Want to set up pair of matching systems for "near online" redundancy

Posted on 2006-04-18
Last Modified: 2010-04-25
I have a customer who is located in a remote area.  They have frequent power outages and get hit with some pretty tough weather - (lightening strikes).  Over the years, I was a proponent of separate systems for each of their industrial functions.  My thinking was we were spreading the risk over more systems.  We had a spare parts kit available.  This worked very well for many years - good old single user DOS days.

This past year they have upgraded their control software to the XP version - and in the process, consolidated 3 functions that were running on 3 individual machines onto a single box.  When this machine goes down - their ability to produce is gone with it.

Here is the situation I would like to create for them.

I want the highest level of redundancy for every component in their desktop system.  I want to be able to direct them (over the phone) to replace (swap) any component out with a spare replacement in order to get themselves back up and working in the shortest possible time.  The solution can include 2 matched desktops, matched in configuration and setup, plus a complete spares kit.  The solution must cover all Windows XP activation issues - in the event of a swap of hard disk from one matching system to the other.  This is the "near online" backup situation.

A fully redundant "on line backup" situation would also be considered.
Question by:Computer_Dan2
    LVL 69

    Accepted Solution

    Just as a base backup, I would recommend a hot swappable RAID-1 mirror that you change out the drive at the end of every day and store it.  Put a new drive in to replace it and let the RAID array rebuild.  Keep an identical system offline and isolated, and don't even plug in the power; plug in the drive from the mirror when switching online.  You can keep spares around for the most redundancy, but you could also order replacement parts for the failed system while the backup is in use, depending on how risky you think it is to run until a backup is available.

    To avoid the activation issue, you could setup two identical systems but mirror just the data.  At worst, you may need to go back one day, but you may be able to use the mirror as it was at failure time.
    LVL 2

    Assisted Solution

    i agree with callandor
    your raid array is going to be the only way of having a live backup or redundancy.
    the only other option is an end of day full system backup to a "server" machine or external storage device that way when you bring in the new system just restore from your backup but again it is not going to be real time so if you fail you still have to start from the time of the backup and re-enter the data.

    if your environment is that extreme i would implement both methods.
    run your raid array for a first level defense so that if only one harddrive fails you don't have to go through the hassle of replaceing a whole system but an extreme power surge could take out both hard drives so also run a regular full system backup to a device that can be plugged in and then unplugged when the backup is not being run. that way if you have to pull the entire system and replace it with a spare you can still recover but just as callandor said make sure your hardware on the spare system and your replacement hard drives are the same as your originals

    LVL 3

    Assisted Solution

    Given that this sounds like its at the top of Mt Washington, my first recommendation is that they do everything possible to prevent damage in the first place.

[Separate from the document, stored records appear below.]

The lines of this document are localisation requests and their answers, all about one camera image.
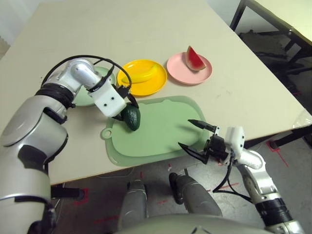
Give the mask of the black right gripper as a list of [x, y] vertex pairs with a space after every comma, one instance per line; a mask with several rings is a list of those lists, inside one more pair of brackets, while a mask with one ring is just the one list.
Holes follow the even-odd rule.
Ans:
[[178, 143], [179, 146], [191, 157], [201, 161], [204, 164], [208, 163], [208, 159], [213, 157], [222, 164], [228, 164], [228, 156], [230, 153], [226, 150], [225, 141], [222, 137], [219, 136], [220, 128], [218, 126], [210, 125], [202, 120], [189, 119], [188, 120], [194, 126], [205, 129], [213, 134], [210, 139], [206, 141], [203, 151], [197, 151], [196, 149], [191, 148], [188, 145], [183, 143]]

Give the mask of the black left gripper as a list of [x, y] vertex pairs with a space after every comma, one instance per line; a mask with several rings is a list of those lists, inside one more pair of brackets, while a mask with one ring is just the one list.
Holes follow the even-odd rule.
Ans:
[[[136, 107], [137, 109], [139, 108], [135, 97], [130, 92], [130, 86], [115, 86], [115, 90], [123, 99], [128, 98], [132, 106]], [[116, 119], [118, 121], [124, 121], [124, 115], [122, 113], [119, 113], [118, 115], [114, 116], [113, 119]]]

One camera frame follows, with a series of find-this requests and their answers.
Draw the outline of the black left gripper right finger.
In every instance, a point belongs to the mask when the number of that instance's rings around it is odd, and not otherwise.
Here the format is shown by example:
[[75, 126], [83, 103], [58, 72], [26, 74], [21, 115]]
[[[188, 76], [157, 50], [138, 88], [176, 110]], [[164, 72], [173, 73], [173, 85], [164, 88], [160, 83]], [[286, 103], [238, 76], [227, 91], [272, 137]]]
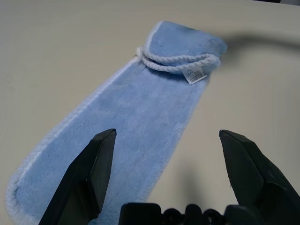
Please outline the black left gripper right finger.
[[238, 205], [224, 212], [228, 225], [298, 225], [300, 196], [283, 173], [243, 135], [220, 130], [225, 166]]

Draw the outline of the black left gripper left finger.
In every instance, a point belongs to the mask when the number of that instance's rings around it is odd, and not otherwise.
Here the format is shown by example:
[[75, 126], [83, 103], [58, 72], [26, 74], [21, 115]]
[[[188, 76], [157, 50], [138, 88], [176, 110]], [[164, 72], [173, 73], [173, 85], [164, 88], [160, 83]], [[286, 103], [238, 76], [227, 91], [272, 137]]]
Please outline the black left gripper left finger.
[[102, 211], [117, 132], [96, 134], [67, 168], [41, 225], [87, 225]]

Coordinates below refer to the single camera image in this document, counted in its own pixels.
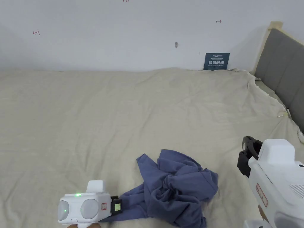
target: red label
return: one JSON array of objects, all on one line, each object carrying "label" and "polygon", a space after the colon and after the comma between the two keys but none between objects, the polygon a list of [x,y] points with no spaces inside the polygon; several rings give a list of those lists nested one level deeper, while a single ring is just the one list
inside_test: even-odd
[{"label": "red label", "polygon": [[259,196],[261,197],[261,200],[263,201],[263,204],[265,205],[265,207],[267,207],[268,206],[268,200],[267,200],[265,194],[263,193],[261,187],[259,186],[259,184],[257,184],[256,190],[257,190],[257,193],[259,194]]},{"label": "red label", "polygon": [[101,210],[106,210],[107,209],[107,203],[102,203],[101,204]]}]

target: upholstered headboard
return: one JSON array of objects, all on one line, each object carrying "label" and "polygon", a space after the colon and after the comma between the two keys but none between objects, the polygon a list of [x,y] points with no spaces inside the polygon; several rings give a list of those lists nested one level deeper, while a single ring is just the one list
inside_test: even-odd
[{"label": "upholstered headboard", "polygon": [[271,29],[255,76],[275,91],[303,132],[304,45],[280,29]]}]

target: hand
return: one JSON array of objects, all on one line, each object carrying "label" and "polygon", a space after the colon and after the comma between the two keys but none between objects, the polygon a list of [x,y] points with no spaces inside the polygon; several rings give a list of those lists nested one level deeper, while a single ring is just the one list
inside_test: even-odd
[{"label": "hand", "polygon": [[[77,225],[70,225],[68,228],[78,228]],[[93,223],[88,228],[101,228],[101,226],[98,223]]]}]

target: bed
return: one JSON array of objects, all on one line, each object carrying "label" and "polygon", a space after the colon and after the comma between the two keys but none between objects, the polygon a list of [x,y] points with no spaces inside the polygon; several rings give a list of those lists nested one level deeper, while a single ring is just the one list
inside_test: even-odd
[{"label": "bed", "polygon": [[[252,74],[1,72],[1,227],[63,227],[60,197],[84,192],[92,179],[121,195],[142,183],[136,158],[145,153],[157,160],[161,149],[182,152],[219,174],[218,193],[202,206],[208,227],[260,219],[237,168],[242,138],[287,139],[304,162],[303,50],[272,23]],[[149,218],[102,227],[171,225]]]}]

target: wrinkled sheet
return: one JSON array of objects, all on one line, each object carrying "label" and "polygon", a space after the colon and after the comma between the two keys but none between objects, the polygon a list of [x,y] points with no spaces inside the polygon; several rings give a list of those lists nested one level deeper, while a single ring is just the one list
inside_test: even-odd
[{"label": "wrinkled sheet", "polygon": [[102,222],[154,217],[177,227],[206,227],[201,204],[216,194],[217,173],[174,150],[161,150],[157,164],[146,154],[136,160],[143,184],[120,196],[121,214]]},{"label": "wrinkled sheet", "polygon": [[[284,138],[304,162],[298,127],[284,107],[235,71],[0,73],[1,227],[64,227],[57,205],[103,179],[111,195],[142,184],[136,158],[179,151],[219,174],[202,210],[207,227],[260,219],[237,168],[242,139]],[[172,227],[156,218],[107,227]]]}]

The ideas the guys have come up with are excellent, but you would be far better off avoiding the damage in the first place.

    1) Install filters on EVERYTHING! It sounds like the most susceptible to damage will be the i/f hardware in line between the contrller and the process unit. I suspect that this will be some form of RS232 link (although 1553 is also likely). Make sure this is filtered and has the best possible screening.

    2) Make sure both your primary and backup pc are running on filtered and protected supply (UPS sounds like a good move here).

    3) Build a faraday cage around the pc's (ie put them in a heavily earthed metal box)

    Just a couple of ideas based on the prevention is better than cure premise.


    LVL 87

    Expert Comment

    Use a PC based on server hardware (HP or Dell). These often already come with raid, multiprocessors, and redundant powersupplies and RAM included. Servers normally also use better components which make them more likely to survive situations like you described. Servers usually can also be ordered with extra short reaction notice from the manufacturer if things go wrong.

    Author Comment

    I appreciate all the input.  

    You have helped me put more focus on my question.

    You are all right in your comments.  In this particular situation we have done quite a bit to isolate and protect the machine(s) involved in these processes.  Lots of isolation devices on the lines leading to the PC and on the plant functions, lots of surge protection and battery backup capacity.  The Faraday Box idea was a good one - will investigate it.

    I had considered a IDE boot drive with a SATA Raid-1 drive setup behind it.  All data would be on the RAID setup, all software installed on the IDE.  The backup machine would be setup the same way.  In the past (with multiple vendors) I have had problems promoting the second drive in a RAID-1 setup to a primary for boot purposes.

    This "disaster recovery" stuff is always tough because the simplest forgotten or overlooked item can bite you big time.

    I am looking for a more detailed (sort of step by step) configuration with more detail.

    LVL 70

    Assisted Solution

    A few comments (some have already been made above):

    First, it is crystal clear that the system(s) need to be exceptionally well grounded, and should be protected by a high-end UPS system ==> I'd use a true sine wave UPS unit here.   The concept of incorporating a shielded enclosure is a good one as well.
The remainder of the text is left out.